Markus Landkvist ha llegado de Borgholm ese mismo otoño y se ha mudado a una pequeña habitación en Åludden. Markus tiene diecinueve años, uno más que yo, y trabaja como ayudante en las granjas de la comarca, a la espera de hacer el servicio militar.

No es mi primer amor, pero significa un claro paso adelante.

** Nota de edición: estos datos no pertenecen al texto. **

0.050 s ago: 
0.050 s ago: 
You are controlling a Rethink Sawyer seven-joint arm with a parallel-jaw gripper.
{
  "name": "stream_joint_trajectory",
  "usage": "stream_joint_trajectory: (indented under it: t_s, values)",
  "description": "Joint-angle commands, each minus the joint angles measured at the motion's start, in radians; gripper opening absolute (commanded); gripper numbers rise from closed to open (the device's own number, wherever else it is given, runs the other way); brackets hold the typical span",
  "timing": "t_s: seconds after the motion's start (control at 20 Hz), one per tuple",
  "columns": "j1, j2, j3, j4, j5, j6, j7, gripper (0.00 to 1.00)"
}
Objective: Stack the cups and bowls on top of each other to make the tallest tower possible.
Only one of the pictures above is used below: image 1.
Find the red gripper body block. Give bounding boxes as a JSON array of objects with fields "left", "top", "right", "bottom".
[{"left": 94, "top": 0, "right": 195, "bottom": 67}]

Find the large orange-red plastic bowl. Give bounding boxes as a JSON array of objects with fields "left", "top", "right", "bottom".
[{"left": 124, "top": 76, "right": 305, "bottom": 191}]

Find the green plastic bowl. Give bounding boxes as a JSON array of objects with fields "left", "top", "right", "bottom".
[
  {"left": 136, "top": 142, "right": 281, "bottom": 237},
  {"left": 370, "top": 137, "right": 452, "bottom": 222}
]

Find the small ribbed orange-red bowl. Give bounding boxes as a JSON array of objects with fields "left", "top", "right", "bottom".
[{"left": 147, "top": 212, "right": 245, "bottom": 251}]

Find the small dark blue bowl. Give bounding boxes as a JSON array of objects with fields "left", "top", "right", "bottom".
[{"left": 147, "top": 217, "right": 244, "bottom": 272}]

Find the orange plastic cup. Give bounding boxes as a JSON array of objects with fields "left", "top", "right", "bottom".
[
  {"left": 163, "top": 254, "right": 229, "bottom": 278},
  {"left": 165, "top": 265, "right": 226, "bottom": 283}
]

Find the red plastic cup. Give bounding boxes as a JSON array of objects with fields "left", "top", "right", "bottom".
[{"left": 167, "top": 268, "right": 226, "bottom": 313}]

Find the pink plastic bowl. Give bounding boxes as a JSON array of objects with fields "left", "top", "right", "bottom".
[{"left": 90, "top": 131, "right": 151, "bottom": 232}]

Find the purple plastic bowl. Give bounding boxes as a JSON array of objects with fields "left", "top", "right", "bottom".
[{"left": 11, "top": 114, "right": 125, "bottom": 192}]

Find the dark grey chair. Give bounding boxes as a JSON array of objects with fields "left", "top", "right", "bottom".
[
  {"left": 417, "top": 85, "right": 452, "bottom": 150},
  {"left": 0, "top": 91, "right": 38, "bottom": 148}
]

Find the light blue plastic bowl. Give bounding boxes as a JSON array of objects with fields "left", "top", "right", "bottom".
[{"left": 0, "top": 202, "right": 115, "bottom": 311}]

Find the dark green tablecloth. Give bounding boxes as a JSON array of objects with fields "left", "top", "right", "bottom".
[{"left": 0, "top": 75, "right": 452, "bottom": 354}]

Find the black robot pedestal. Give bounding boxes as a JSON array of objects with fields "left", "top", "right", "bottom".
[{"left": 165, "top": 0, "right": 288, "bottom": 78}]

Mis enamoramientos anteriores habían consistido en quedarme mirando fijamente a algún chico al otro lado del patio, confiando en que se acercara y me tirara del pelo.

Markus es alto y rubio y el más guapo de la región, por lo menos eso pienso yo.

–¿Sabías que Åludden está embrujada? –le pregunto al encontrarnos por primera vez en la cocina.

–¿Qué?

No demuestra el menor miedo o siquiera interés, pero ahora que he empezado me veo obligada a continuar:

–Los muertos viven en el establo –digo–. Susurran a través de las paredes.

–Es solo el viento –dice él.

No es exactamente amor a primera vista, pero empezamos a relacionarnos. Yo soy muy habladora, y Markus callado. Aunque creo que le gusto. Lo dibujo en mi imaginación antes de dormirme y empiezo a soñar con escaparme de la finca con él.